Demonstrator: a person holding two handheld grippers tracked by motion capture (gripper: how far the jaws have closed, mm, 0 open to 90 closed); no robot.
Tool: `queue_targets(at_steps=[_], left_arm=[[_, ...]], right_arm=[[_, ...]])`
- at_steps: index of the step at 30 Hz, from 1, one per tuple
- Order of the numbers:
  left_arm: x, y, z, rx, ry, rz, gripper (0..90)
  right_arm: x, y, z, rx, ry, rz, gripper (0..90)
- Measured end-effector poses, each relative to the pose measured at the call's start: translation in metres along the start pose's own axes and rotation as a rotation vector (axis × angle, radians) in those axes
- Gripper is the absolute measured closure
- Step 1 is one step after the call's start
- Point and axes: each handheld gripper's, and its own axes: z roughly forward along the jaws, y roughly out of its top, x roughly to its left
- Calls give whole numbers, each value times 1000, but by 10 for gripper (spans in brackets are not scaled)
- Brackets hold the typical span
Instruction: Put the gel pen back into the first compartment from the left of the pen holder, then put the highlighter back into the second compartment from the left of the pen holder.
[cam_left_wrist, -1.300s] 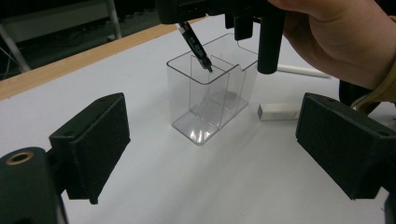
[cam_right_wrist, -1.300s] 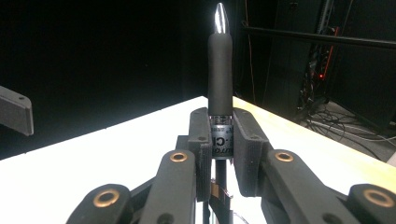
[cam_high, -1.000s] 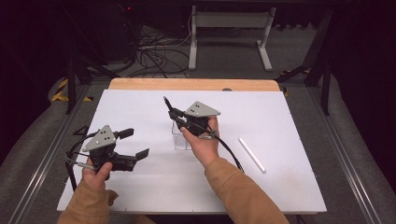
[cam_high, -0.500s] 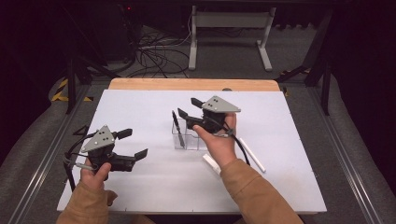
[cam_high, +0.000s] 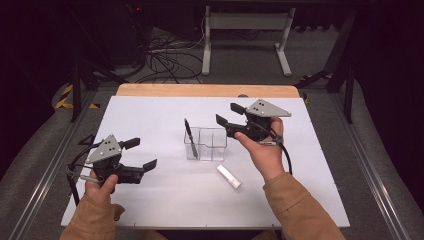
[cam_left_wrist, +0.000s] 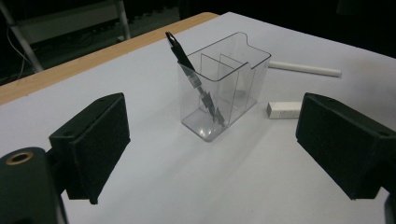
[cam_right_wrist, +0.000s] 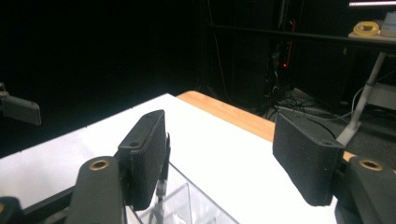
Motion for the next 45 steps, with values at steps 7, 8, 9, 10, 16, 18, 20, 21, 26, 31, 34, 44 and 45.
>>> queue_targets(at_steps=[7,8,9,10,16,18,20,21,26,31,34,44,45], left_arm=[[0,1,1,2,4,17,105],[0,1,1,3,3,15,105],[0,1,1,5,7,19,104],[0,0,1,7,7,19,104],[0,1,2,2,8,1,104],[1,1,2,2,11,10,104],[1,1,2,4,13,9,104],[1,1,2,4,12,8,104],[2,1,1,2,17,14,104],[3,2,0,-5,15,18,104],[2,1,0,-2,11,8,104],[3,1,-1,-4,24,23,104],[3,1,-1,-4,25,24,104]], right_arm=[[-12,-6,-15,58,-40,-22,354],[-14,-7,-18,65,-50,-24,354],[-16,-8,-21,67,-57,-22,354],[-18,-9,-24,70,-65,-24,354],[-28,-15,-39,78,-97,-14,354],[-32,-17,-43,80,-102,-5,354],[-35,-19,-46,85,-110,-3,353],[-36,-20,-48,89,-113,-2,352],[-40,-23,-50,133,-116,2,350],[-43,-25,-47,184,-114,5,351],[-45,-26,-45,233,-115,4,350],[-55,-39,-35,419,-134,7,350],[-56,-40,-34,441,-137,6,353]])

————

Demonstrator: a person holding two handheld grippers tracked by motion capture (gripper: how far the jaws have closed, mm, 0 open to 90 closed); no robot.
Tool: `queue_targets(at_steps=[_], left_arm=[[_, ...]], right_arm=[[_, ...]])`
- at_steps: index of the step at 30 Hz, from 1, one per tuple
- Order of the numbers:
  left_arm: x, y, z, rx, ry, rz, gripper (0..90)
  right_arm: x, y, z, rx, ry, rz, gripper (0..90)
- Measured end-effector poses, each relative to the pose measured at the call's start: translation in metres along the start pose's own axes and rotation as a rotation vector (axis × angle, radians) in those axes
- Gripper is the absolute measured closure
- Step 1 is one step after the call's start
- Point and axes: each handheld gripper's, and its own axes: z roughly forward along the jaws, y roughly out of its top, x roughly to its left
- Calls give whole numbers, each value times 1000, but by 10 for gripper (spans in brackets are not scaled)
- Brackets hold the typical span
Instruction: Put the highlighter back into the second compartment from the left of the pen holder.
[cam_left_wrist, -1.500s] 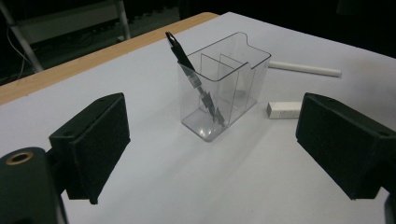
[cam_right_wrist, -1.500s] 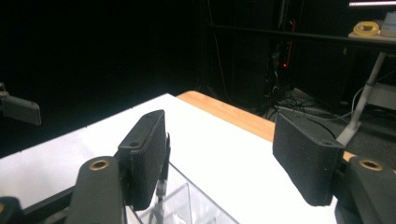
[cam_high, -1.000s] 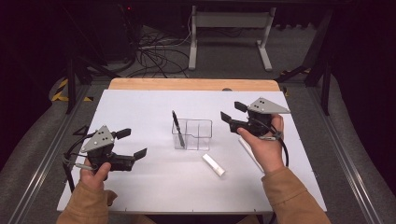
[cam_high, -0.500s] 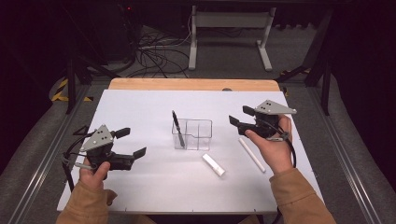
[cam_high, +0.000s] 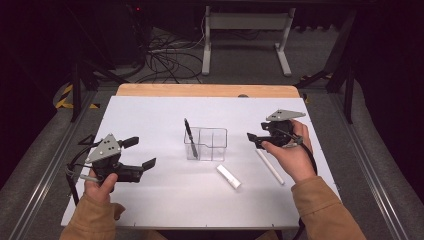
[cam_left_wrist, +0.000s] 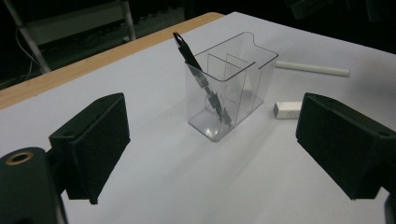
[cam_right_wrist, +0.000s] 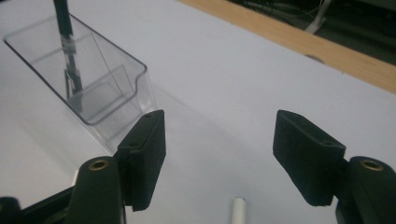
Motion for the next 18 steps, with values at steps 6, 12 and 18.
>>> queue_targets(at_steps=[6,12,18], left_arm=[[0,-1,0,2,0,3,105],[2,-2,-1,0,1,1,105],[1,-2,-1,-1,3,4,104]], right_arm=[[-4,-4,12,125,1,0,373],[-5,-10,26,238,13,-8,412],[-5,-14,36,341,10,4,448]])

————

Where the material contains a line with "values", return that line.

**Answer for this exercise:**
Motion for the next 45 steps, with values at steps 7, 8, 9, 10, 16, 18, 20, 21, 26, 31, 34, 44 and 45.
Motion for the next 18 steps, with values at steps 6, 12 and 18.

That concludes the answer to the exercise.